I want to do a small stand-alone model to ensure I have some basic, algorithmic understanding of Hamiltonion MC, on something like a simple linear regression with normally distributed residuals (N(y-XB, sigma)). I picked up somewhere that HMC is a variant of a Metropolis algorithm, where we instead leverage gradient information.
So geometrically, with the gradient, and a negative log likelihood, we can follow this gradient to areas of higher probabiliy mass (some local mode/ local max). I have heard of (and used/implemented) the metropolis adjusted Langavin, and that is this concept exactly.
However, in Metropolis Adjusted Langevin (if I remember correctly, which is often not the case) we are only looking at the gradients of the likelihood function. (not in the Reimman Manifold Langevin). In Hamilton’s Equations, we have two derivatives WRT time, I believe Mike says somewhere that potential is completely determined by target distribution. So in this case - in metropolis adjusted langevin, is this the gradient (of the likelihood function) we used to go to high density area the potential energy?

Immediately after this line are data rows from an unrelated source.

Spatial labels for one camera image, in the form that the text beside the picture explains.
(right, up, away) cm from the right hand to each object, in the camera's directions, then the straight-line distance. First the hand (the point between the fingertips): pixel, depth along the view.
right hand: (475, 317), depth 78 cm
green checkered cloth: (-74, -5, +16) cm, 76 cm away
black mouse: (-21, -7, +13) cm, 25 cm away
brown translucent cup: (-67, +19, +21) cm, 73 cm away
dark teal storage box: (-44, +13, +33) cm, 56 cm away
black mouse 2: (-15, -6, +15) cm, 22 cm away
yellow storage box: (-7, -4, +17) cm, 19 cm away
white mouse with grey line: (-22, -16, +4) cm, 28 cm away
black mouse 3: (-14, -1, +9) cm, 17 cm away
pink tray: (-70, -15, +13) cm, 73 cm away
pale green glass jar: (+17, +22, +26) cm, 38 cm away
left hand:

OK - then what is kinetic energy? If I’m on the right track so far, then if I have a MAL (metrop adjusted langevin), I have to come up with kinetic energy. Can I think of the kinetic energy as the proposal distribution?
Say I used MAL and then explore than area with a MV gaussian random walk, is this MAL, then, a special case of Hamiltonion Montecarlo with a naive choice for kinetic energy, (I think if we’re using MV gaussian proposal distribution, this is the “euclidean gaussian” correct?).
Have you seen the Betancourt intro paper (https://arxiv.org/abs/1701.02434)? That has good descriptions of the math. It’ll answer your questions.
The Radford Neal intro paper (https://arxiv.org/pdf/1206.1901.pdf) comes with copy-paste R code and a big section on tips-n-tricks to make it fast.
I think it might be somewhat misleading to look for similarities between HMC and MALA. They are similar in that they both employ flows that fix particular stationary distributions of interest, but while MALA pushes towards local modes, the Hamiltonian flow follows the constant-value contours of the Hamiltonian function, essentially pushing the probability mass around in a closed loop. The article @bbbales2 linked to does a pretty great job of illustrating this, although it doesn’t compare it to MALA.
I think this blog post and associated paper/comments might be helpful, but it quickly gets very… geometrical.
I’m pretty sure MALA is just HMC restricted to a single leapfrog step.
The potential is just the negative log density, so the potential used to update momentum also pulls HMC toward lower potential, higher log density states. It’s just balanced by the kinetic energy, which is why it follows the Hamiltonian flows. Betancourt’s paper does a good job describing all this.
HMC is a form of Metropolis, but NUTS, as used by default for Stan’s sampling, is not.
I agree that implementation-wise they are similar in that they both follow flows based on the gradient, but MALA follows an actual gradient flow (plus diffusion) which is different from a symplectic Hamiltonian flow. The latter is volume-preserving, for one, which is the reason for using a leapfrog integrator which I don’t even think is applicable for MALA. As a final argument, you wouldn’t get HMC by running MALA on the Hamiltonian.
Running continuous-time Langevin dynamics has a well-defined asymptotic stationary distribution, so you are you just kind of hoping that running the discretized dynamics for long enough will yield proposals that are adequate. Something similar seems to be behind HMC, although it’s still a bit obscure to me, but the blog+article I linked to (by Betancourt) details that HMC leaves a family of distributions invariant.
This is correct. MALA exploits a Langevin diffusion on the same extended phase space that Hamiltonian methods use, it’s just easier to hide the auxiliary parameters when you just make one step at at time.
Hmm, I guess there must be something I am not getting. When you say you are running the diffusion on the extended space, I assume we’re using the Hamiltonian from HMC as our target potential to calculate the MALA steps? So moving a small step orthogonal to the contour, and then applying random diffusion, is equal to jumping to another contour via momentum resampling and then following the new contour?
Run HMC for one step – randomly sample momenta, then numerically evolve the Hamiltonian dynamics forwards for one step, then throw the momenta away. For an Euler numerical integrator this immediately recovers the Euler-Mayorama discretization of a Langevin diffusion.
If you add a Metropolis correction to the new state then you recover the Metropolis Adjusted Langevin Algorithm (MALA). This can be considered as a Metropolis correction on the full phase space or a Metropolis-Hastings correction on the position space alone.
In fact all diffusions benefit from the dynamics perspective. The action of a Brownian motion is to sample a random element of the cotangent space at the current point, or perturb an existing element. Given this element you have a point on phase space that you can then use to evolve Hamiltonian dynamics. If you run for an infinitesimal amount of time then sampling a new momenta you get a Langevin diffusion. If you run for longer than you get Hamiltonian methods.